Some expressed mistrust of the vaccines and had no plans to get their children vaccinated. Others were completely on board. One father was skeptical at first, but said communications from the school persuaded him of the benefits of vaccinations for students, including an end to the disruptions of in-person learning.

Ed Brown says his 9-year-old son will be vaccinated because the boy’s mother feels strongly about it, even though he still has some reservations. One result of the shot becoming available for his son, Brown says, is that he will get vaccinated himself.

“I will not give my son something I don’t know is safe,” said Brown, who is Black.

Another parent, Zachary Colon, says she’s determined not to have her children vaccinated.

“I’m not vaccinating my son,” she said. “I read it got FDA approval really quickly. I’m afraid they don’t know enough about it.”

Leslie Torres-Rodriguez, the superintendent of Hartford schools, says the low vaccination rate among her students means more of them end up missing class.

If vaccinated students are exposed to infected people, they can come to school as long as they are not showing symptoms. Unvaccinated students have to test negative in order to return immediately.

“That can become another barrier for some of our families,” said Torres-Rodriguez. “Some of our families, for a variety of reasons, they don’t get the test, and so they have to wait out the seven to 10 days. And so absolutely, it has kept students home.”

In Washington, lingering reluctance in the Black community has been mirrored in low vaccination rates among Black adolescents. The most recent numbers provided by the District of Columbia Department of Health show that the rate of full vaccination among Black children ages 12-15 is just over half that of their white counterparts: 29% compared with 54%.

During a recent event to promote the start of vaccinations for children as young as age 5, Health Department Director Dr. LaQuandra Nesbitt acknowledged that reluctance has been difficult to overcome despite months of public campaigning in the nation’s capital.

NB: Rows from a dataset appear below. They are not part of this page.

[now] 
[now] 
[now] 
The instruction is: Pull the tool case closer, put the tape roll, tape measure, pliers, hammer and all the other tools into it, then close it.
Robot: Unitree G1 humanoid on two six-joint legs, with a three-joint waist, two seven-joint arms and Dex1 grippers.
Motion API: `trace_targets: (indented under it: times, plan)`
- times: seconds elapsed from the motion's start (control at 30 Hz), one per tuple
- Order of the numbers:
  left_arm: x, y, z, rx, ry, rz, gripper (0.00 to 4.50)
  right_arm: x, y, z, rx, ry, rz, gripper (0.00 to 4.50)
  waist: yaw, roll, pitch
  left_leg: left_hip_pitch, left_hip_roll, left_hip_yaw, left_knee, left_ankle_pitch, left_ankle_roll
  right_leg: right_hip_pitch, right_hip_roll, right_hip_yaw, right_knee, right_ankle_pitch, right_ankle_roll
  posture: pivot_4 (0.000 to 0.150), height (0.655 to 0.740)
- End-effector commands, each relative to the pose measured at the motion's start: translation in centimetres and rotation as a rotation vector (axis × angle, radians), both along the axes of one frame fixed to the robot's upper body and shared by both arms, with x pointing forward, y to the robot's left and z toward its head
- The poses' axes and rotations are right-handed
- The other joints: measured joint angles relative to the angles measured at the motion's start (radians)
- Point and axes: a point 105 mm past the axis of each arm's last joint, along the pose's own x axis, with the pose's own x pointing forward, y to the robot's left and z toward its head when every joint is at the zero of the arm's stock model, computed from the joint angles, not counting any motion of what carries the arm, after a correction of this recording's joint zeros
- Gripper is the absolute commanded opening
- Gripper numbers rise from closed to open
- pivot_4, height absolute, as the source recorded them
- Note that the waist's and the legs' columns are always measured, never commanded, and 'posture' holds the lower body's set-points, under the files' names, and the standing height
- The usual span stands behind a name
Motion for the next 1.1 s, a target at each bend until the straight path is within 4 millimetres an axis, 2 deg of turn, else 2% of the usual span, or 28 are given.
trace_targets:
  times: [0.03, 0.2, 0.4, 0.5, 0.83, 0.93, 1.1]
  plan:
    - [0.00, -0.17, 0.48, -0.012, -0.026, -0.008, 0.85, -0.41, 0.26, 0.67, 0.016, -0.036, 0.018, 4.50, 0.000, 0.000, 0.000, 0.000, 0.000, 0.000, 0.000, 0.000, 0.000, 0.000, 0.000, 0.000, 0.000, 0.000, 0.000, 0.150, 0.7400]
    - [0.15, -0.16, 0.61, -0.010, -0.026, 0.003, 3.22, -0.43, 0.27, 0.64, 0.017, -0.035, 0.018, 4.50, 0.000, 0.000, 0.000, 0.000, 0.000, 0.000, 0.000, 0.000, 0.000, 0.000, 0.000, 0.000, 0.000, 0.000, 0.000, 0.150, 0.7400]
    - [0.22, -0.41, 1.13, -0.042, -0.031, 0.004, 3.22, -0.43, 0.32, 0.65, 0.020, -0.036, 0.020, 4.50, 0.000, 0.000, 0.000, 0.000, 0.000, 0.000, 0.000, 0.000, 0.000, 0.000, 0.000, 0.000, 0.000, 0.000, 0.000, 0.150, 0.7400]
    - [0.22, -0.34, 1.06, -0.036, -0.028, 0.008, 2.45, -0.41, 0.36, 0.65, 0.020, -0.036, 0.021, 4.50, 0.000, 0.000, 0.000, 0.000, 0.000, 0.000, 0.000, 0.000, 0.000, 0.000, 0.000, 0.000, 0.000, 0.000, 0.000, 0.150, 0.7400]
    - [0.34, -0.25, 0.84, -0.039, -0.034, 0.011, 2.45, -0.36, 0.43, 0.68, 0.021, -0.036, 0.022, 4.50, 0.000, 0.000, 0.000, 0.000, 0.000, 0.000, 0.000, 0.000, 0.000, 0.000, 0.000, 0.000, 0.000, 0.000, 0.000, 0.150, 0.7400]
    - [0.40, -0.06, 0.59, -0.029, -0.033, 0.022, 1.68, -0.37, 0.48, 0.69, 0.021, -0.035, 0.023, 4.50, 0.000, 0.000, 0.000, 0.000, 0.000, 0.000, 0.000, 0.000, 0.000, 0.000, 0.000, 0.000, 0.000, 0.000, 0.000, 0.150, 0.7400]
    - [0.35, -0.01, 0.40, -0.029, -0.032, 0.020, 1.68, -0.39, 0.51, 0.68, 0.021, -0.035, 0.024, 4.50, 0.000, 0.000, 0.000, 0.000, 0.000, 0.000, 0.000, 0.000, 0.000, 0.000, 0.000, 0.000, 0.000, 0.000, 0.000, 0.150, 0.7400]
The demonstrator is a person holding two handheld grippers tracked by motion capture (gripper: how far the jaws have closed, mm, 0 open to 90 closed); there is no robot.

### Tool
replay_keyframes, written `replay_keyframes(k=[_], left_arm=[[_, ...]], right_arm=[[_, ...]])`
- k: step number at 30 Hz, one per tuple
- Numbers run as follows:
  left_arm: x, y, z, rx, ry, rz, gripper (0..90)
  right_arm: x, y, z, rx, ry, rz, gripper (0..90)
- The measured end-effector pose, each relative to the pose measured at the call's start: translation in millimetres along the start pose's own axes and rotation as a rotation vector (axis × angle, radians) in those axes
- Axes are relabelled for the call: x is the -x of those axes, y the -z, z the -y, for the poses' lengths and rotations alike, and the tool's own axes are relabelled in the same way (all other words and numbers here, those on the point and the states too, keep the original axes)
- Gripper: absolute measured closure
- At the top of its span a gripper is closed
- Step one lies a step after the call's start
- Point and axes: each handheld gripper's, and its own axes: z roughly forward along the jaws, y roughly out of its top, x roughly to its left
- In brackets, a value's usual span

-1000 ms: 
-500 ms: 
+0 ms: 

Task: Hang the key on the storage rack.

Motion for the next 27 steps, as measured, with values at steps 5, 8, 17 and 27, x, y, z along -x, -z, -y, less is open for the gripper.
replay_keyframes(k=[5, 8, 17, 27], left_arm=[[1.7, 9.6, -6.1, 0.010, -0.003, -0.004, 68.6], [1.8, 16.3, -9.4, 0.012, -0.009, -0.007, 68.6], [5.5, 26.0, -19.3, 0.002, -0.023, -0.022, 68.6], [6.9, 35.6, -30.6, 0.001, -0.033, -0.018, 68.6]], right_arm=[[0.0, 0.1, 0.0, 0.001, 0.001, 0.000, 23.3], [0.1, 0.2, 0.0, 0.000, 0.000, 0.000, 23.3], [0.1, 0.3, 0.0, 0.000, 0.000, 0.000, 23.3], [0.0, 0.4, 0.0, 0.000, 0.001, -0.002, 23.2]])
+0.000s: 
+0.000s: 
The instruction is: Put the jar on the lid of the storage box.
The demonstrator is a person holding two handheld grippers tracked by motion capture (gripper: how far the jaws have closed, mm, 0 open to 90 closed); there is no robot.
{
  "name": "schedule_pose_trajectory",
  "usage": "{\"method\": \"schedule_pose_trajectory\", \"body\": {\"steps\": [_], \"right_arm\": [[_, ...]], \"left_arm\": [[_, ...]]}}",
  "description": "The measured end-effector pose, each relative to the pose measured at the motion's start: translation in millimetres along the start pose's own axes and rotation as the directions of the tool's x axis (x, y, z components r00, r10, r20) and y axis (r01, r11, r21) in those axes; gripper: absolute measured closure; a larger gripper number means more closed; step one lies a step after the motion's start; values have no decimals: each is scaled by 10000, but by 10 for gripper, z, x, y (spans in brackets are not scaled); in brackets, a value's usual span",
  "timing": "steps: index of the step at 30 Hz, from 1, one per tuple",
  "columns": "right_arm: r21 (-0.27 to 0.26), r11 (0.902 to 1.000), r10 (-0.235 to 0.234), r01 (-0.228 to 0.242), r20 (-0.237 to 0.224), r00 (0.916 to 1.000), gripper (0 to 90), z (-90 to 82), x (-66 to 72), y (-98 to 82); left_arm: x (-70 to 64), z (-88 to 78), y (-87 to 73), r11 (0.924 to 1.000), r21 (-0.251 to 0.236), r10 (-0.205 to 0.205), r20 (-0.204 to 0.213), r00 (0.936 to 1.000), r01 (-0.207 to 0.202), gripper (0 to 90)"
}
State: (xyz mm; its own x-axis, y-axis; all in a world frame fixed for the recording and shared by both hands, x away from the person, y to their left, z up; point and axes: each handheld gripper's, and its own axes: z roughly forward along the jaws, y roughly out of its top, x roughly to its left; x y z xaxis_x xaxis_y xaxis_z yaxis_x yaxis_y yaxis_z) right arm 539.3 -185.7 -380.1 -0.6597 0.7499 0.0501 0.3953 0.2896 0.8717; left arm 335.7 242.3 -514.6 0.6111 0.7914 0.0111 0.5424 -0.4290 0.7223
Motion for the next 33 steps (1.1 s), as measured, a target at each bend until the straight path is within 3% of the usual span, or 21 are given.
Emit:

“People have to want to be vaccinated,” she said. “It’s not always an access issue. It’s a choice issue.”

In Seattle, the Odessa Brown Children’s Clinic began hosting mobile clinics, offering in-home vaccinations and providing information in an array of languages to reach families who might otherwise not have gotten a shot for their kids. About 40% of the clinic’s patients are Black and 30% speak a language other than English, while 70% are on Medicaid.

Chicago’s Lurie Children's Hospital

Nurses at Chicago’s Lurie Children's Hospital prepare Pfizer COVID-19 vaccine syringes Nov. 5, 2021.

Chicago’s public health department planned to expand its in-home vaccination program to ages 5 and up starting last week. Comer Children’s Hospital at the University of Chicago and the Loyola Medical Center west of Chicago both plan to send mobile pediatric vaccination units into underserved communities in the coming days.

The White House has made health equity a top priority, but federal, state and local systems for tracking public health data are still limited and underfunded, including tracking data for racial disparities in child vaccines, says Dr. Georges Benjamin, executive director of the American Public Health Association.

“We’ve not invested in the data system that we absolutely need to have for public health,” Benjamin said. “That is the fundamental failure of this system.”

Without widespread numbers on who is getting the shot, it’s difficult to know what disparities may exist, says Samantha Artiga, director of the racial equity and health policy program at the Kaiser Family Foundation.

“Data are key for getting a complete picture and understanding where disparities are present,” she said. “They can be used to focus efforts and resources and then measure progress to addressing them over time.”